Top of DATA EXCERPT
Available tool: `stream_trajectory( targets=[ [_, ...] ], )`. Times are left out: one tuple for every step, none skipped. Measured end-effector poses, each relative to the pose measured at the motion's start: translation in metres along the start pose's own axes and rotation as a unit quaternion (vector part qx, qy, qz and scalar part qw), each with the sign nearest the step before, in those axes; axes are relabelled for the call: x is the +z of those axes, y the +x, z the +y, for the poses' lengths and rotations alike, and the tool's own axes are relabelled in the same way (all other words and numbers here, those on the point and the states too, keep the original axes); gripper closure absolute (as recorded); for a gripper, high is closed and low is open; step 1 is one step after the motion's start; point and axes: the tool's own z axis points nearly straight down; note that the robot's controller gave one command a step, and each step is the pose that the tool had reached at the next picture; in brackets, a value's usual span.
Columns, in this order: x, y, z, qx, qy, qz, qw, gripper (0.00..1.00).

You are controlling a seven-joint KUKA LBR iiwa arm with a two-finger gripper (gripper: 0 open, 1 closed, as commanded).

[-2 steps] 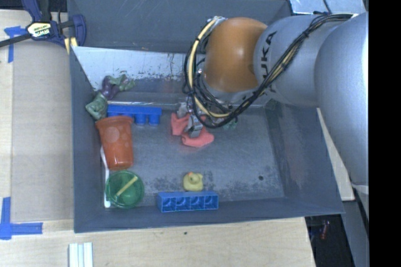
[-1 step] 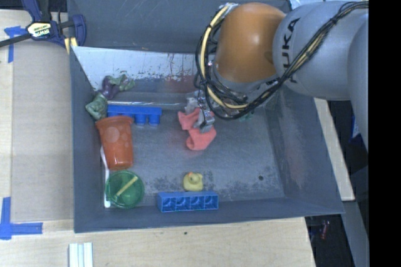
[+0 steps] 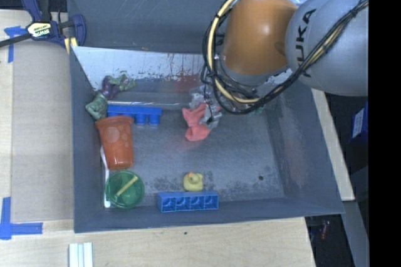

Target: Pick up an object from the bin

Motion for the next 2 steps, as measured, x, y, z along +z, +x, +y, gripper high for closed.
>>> stream_trajectory(
  targets=[
    [-0.024, 0.002, -0.006, -0.034, 0.002, -0.0051, 0.9994, 1.0],
    [-0.077, 0.002, 0.015, -0.034, 0.0, -0.002, 0.9994, 1.0]
  ],
)
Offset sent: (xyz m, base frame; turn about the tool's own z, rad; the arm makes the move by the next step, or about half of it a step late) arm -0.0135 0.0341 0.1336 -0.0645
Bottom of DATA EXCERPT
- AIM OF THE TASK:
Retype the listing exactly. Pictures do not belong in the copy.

- ANSWER SPACE:
Available tool: `stream_trajectory( targets=[ [_, ...] ], )`. Times are left out: one tuple for every step, none skipped. Measured end-effector poses, each relative to the pose measured at the motion's start: translation in metres along the start pose's own axes and rotation as a unit quaternion (vector part qx, qy, qz and scalar part qw), each with the sign nearest the step before, in those axes; axes are relabelled for the call: x is the +z of those axes, y the +x, z the +y, for the poses' lengths and rotations alike, and the tool's own axes are relabelled in the same way (all other words and numbers here, those on the point and the states too, keep the original axes); gripper closure absolute (as recorded); for a gripper, high is closed and low is open; step 1 is one step after the motion's start; point and axes: the tool's own z axis points nearly straight down; note that the robot's controller gave one command a step, and each step is the pose that the tool had reached at the next picture; in brackets, a value's usual span.
Columns, in this order: x, y, z, qx, qy, qz, qw, gripper (0.00..1.00).

You are controlling a seven-joint KUKA LBR iiwa arm with a two-finger gripper (gripper: 0 open, 1 closed, as commanded).

[-2 steps] 
[-1 step] 
[+0 steps] 

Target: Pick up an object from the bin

Motion for the next 2 steps, as measured, x, y, z along +z, +x, +y, gripper high for closed.
>>> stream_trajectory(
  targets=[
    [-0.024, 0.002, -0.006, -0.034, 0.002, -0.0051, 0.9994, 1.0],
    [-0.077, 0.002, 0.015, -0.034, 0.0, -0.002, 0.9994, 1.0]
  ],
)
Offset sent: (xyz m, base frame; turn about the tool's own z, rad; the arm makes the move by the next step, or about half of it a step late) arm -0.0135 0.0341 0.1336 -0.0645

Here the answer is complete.